Task description ::
Among the lines below, take the one holding "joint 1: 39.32", the one holding "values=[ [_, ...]", and all lines between them. Set them down exactly.

==== Source data ====

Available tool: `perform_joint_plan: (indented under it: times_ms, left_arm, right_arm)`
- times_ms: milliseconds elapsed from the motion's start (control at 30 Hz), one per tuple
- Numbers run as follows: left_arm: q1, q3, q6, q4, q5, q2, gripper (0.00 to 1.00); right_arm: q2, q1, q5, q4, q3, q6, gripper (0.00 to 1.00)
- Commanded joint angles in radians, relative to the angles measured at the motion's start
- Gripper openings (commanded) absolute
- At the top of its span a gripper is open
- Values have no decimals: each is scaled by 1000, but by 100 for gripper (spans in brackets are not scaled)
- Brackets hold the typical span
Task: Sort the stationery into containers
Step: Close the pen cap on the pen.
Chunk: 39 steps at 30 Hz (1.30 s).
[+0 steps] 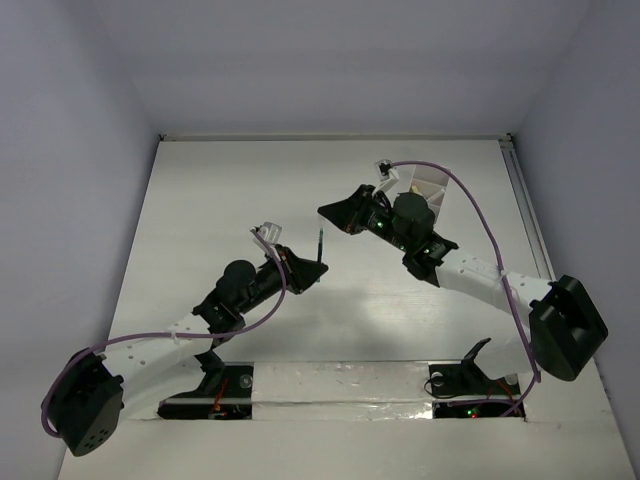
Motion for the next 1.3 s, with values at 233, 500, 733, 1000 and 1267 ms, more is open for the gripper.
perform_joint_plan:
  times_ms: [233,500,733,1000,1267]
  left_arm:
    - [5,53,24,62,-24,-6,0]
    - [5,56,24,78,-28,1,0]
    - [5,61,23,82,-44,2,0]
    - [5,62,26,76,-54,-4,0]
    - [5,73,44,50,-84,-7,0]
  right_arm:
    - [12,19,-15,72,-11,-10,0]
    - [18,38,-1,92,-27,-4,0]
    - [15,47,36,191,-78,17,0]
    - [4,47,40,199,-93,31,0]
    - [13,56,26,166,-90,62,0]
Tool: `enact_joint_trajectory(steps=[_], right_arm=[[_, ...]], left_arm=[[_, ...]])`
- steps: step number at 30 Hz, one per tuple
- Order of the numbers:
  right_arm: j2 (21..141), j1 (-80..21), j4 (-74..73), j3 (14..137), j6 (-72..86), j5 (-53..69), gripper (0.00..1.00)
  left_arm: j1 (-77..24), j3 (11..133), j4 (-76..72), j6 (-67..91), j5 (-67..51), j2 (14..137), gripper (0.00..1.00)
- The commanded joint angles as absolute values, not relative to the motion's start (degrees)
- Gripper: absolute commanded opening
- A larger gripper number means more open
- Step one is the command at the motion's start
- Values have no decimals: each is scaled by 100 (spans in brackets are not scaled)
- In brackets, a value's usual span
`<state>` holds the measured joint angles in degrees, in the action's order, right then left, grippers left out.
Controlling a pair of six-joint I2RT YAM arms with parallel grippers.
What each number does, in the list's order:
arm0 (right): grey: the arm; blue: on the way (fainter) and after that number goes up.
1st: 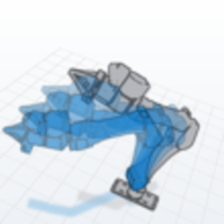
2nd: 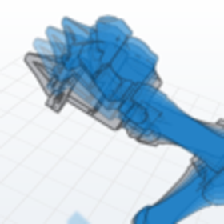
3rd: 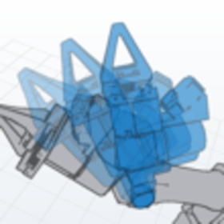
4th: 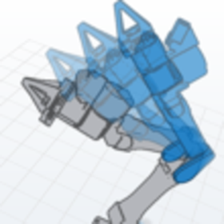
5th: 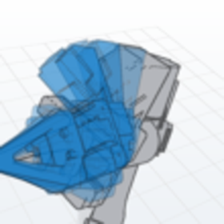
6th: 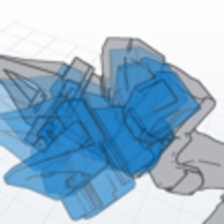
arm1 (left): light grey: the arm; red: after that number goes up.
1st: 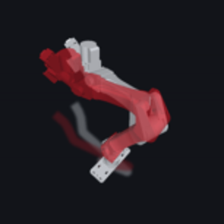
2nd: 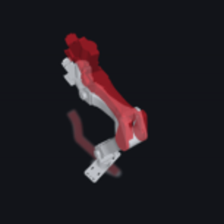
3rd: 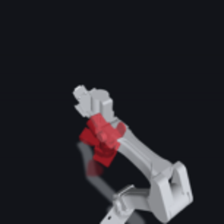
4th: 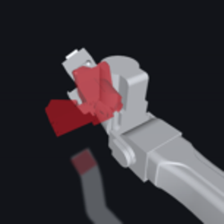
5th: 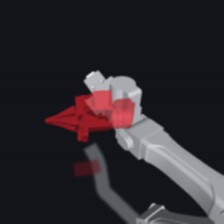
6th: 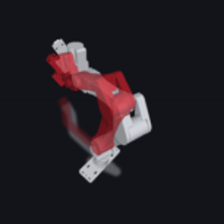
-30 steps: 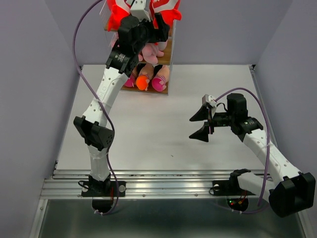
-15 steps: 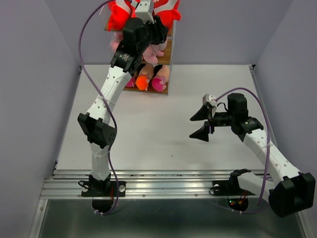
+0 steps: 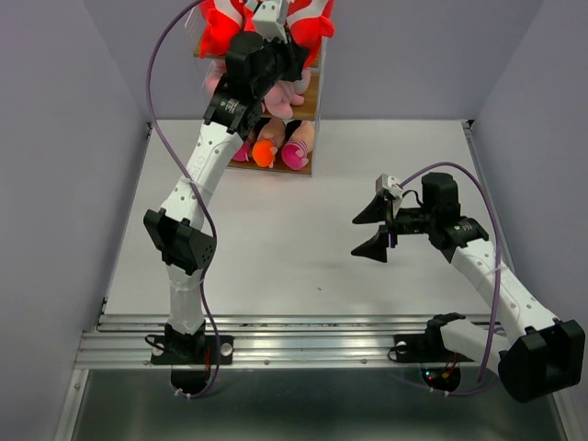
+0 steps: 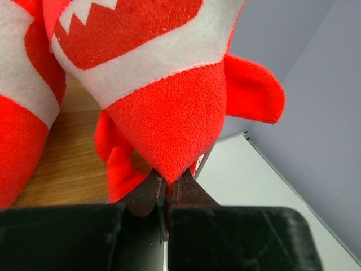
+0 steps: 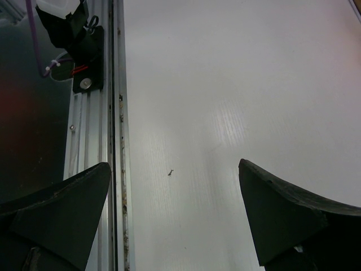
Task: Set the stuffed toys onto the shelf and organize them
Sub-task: Grab a stuffed toy with the left arm
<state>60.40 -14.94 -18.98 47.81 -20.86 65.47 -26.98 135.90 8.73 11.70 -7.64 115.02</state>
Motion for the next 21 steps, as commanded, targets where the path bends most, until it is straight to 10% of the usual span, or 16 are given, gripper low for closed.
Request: enact_joint_trajectory(steps=[1, 21], right_arm=[[5977, -1450, -1723, 4746, -2171, 6530, 100], [5898, -1397, -1749, 4798, -2153, 6487, 100]], left_arm=[[-2707, 13790, 273, 835, -1125, 11039, 0], [-2803, 13000, -132, 370, -2029, 9968, 0]])
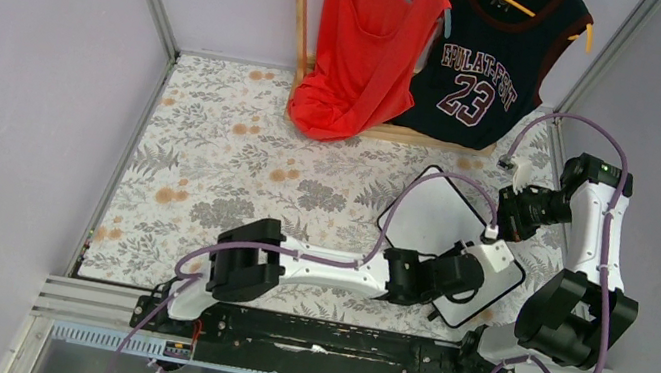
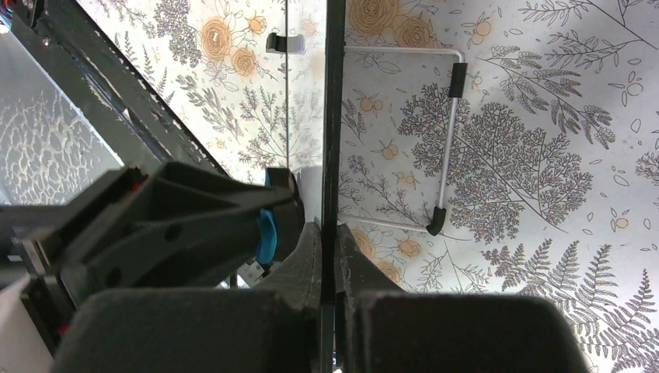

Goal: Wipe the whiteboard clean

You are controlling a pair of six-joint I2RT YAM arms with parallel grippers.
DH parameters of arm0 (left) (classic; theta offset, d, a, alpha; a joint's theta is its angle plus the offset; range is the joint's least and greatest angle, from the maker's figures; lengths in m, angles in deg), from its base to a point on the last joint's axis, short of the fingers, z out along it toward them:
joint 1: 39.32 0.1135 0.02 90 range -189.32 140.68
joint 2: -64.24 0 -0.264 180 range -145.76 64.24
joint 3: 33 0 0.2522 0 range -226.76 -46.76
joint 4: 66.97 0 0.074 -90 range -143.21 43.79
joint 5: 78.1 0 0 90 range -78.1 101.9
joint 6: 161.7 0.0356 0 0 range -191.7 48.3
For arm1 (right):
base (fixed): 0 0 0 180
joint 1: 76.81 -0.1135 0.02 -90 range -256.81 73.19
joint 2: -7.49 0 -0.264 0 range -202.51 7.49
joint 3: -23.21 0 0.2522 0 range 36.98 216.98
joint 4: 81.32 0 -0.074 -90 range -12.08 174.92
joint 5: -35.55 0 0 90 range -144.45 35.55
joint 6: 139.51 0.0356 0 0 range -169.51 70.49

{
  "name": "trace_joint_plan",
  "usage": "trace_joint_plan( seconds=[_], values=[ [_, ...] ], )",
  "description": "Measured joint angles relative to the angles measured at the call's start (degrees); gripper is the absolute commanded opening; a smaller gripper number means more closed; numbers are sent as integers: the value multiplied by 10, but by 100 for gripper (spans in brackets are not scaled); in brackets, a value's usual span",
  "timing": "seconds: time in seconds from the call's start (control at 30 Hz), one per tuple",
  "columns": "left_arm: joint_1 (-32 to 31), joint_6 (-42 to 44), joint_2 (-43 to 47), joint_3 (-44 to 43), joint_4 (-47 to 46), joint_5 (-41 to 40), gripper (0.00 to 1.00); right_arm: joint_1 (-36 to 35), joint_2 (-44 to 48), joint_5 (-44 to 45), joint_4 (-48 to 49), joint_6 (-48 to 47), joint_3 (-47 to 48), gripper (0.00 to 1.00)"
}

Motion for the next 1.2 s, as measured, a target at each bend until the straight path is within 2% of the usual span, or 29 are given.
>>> trace_joint_plan(
  seconds=[0.43,0.77,0.8,0.9,0.97,1.07,1.2],
  values=[
    [25,-2,33,40,2,-41,1,-1,0,-5,-4,4,0,0],
    [52,-37,165,85,43,-50,11,-1,-1,-5,-8,4,1,0],
    [52,-41,182,89,45,-50,11,-1,-1,-5,-8,4,2,3],
    [52,-52,225,102,47,-55,13,-1,-4,-5,-10,5,3,24],
    [54,-59,245,115,50,-59,13,-2,-6,-3,-12,3,4,34],
    [60,-66,263,146,51,-62,14,-7,-15,22,-17,-2,-1,44],
    [74,-76,271,185,56,-64,14,-9,-24,34,-17,-3,-3,51]
  ],
)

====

Response for this exercise ::
joint 1: 39.32 0.1135 0.02 90 range -189.32 140.68
joint 2: -64.24 0 -0.264 180 range -145.76 64.24
joint 3: 33 0 0.2522 0 range -226.76 -46.76
joint 4: 66.97 0 0.074 -90 range -143.21 43.79
joint 5: 78.1 0 0 90 range -78.1 101.9
joint 6: 161.7 0.0356 0 0 range -191.7 48.3
For arm1 (right):
base (fixed): 0 0 0 180
joint 1: 76.81 -0.1135 0.02 -90 range -256.81 73.19
joint 2: -7.49 0 -0.264 0 range -202.51 7.49
joint 3: -23.21 0 0.2522 0 range 36.98 216.98
joint 4: 81.32 0 -0.074 -90 range -12.08 174.92
joint 5: -35.55 0 0 90 range -144.45 35.55
joint 6: 139.51 0.0356 0 0 range -169.51 70.49

{
  "name": "trace_joint_plan",
  "usage": "trace_joint_plan( seconds=[_], values=[ [_, ...] ], )",

What was asked for in the exercise is now done.